### [SUPPLIED INFORMATION]

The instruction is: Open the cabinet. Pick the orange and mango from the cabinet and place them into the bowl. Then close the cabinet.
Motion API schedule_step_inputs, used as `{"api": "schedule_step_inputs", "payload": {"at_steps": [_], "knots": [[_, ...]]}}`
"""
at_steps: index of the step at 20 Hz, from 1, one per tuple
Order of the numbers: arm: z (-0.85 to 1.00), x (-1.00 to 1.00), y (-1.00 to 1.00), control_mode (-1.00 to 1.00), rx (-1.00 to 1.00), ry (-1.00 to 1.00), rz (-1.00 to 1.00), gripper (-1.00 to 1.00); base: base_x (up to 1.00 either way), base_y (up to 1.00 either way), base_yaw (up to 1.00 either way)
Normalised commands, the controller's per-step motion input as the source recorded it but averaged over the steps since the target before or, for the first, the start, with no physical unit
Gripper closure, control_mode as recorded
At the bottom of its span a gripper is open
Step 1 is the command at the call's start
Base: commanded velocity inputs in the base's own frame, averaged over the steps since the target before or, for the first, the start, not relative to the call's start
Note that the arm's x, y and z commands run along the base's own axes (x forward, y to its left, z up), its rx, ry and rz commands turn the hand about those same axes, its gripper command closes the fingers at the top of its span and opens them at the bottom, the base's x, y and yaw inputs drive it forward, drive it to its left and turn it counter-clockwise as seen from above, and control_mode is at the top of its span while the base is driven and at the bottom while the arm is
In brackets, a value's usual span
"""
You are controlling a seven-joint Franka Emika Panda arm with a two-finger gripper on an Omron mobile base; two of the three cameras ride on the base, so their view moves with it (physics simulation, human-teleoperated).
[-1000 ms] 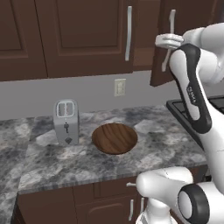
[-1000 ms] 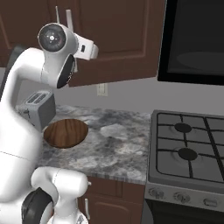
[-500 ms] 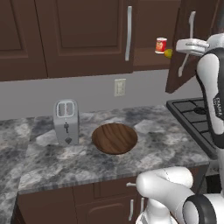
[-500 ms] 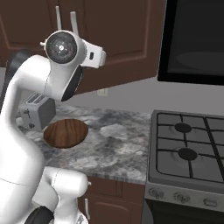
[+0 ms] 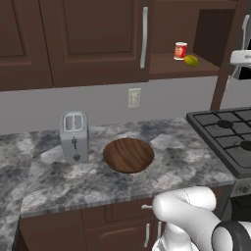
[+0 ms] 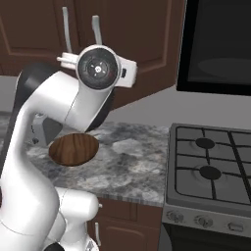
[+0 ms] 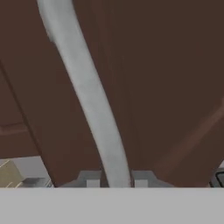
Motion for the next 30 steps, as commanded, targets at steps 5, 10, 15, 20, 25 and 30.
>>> {"api": "schedule_step_inputs", "payload": {"at_steps": [5,10,15,20,25,30], "knots": [[-0.01,-0.40,-0.30,-1.00,0.00,0.00,0.07,1.00,0.00,0.00,0.00],[-0.16,0.00,-0.02,-1.00,0.00,0.00,0.15,1.00,0.00,0.00,0.00],[-0.03,-0.29,0.26,-1.00,-0.01,0.00,0.13,-1.00,0.00,0.00,0.00],[0.05,-0.56,0.59,-1.00,-0.03,0.03,-0.04,-1.00,0.00,0.00,0.00],[0.11,-0.39,0.63,-1.00,-0.03,0.11,-0.18,-1.00,0.00,0.00,0.00],[0.01,-0.03,0.63,-1.00,-0.03,0.08,-0.25,-1.00,0.00,0.00,0.00]]}}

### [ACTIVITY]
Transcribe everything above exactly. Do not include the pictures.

### [TASK RESULT]
The instruction is: Open the cabinet. Pick the orange and mango from the cabinet and place them into the bowl. Then close the cabinet.
Motion API schedule_step_inputs, used as `{"api": "schedule_step_inputs", "payload": {"at_steps": [_], "knots": [[_, ...]]}}`
"""
at_steps: index of the step at 20 Hz, from 1, one per tuple
Order of the numbers: arm: z (-0.85 to 1.00), x (-1.00 to 1.00), y (-1.00 to 1.00), control_mode (-1.00 to 1.00), rx (-1.00 to 1.00), ry (-1.00 to 1.00), rz (-1.00 to 1.00), gripper (-1.00 to 1.00); base: base_x (up to 1.00 either way), base_y (up to 1.00 either way), base_yaw (up to 1.00 either way)
Normalised commands, the controller's per-step motion input as the source recorded it but averaged over the steps since the target before or, for the first, the start, with no physical unit
Gripper closure, control_mode as recorded
At the bottom of its span a gripper is open
Step 1 is the command at the call's start
Base: commanded velocity inputs in the base's own frame, averaged over the steps since the target before or, for the first, the start, not relative to the call's start
Note that the arm's x, y and z commands run along the base's own axes (x forward, y to its left, z up), its rx, ry and rz commands turn the hand about those same axes, its gripper command closes the fingers at the top of its span and opens them at the bottom, the base's x, y and yaw inputs drive it forward, drive it to its left and turn it counter-clockwise as seen from above, and control_mode is at the top of its span while the base is driven and at the bottom while the arm is
In brackets, a value's usual span
"""
You are controlling a seven-joint Franka Emika Panda arm with a two-finger gripper on an Omron mobile base; two of the three cameras ride on the base, so their view moves with it (physics simulation, human-teleoperated).
[-1000 ms] 
[-1000 ms] 
[-500 ms] 
[-500 ms] 
[+0 ms] 
[+0 ms] 
[+0 ms] 
Motion for the next 30 steps, as commanded, targets at steps 5, 10, 15, 20, 25 and 30.
>>> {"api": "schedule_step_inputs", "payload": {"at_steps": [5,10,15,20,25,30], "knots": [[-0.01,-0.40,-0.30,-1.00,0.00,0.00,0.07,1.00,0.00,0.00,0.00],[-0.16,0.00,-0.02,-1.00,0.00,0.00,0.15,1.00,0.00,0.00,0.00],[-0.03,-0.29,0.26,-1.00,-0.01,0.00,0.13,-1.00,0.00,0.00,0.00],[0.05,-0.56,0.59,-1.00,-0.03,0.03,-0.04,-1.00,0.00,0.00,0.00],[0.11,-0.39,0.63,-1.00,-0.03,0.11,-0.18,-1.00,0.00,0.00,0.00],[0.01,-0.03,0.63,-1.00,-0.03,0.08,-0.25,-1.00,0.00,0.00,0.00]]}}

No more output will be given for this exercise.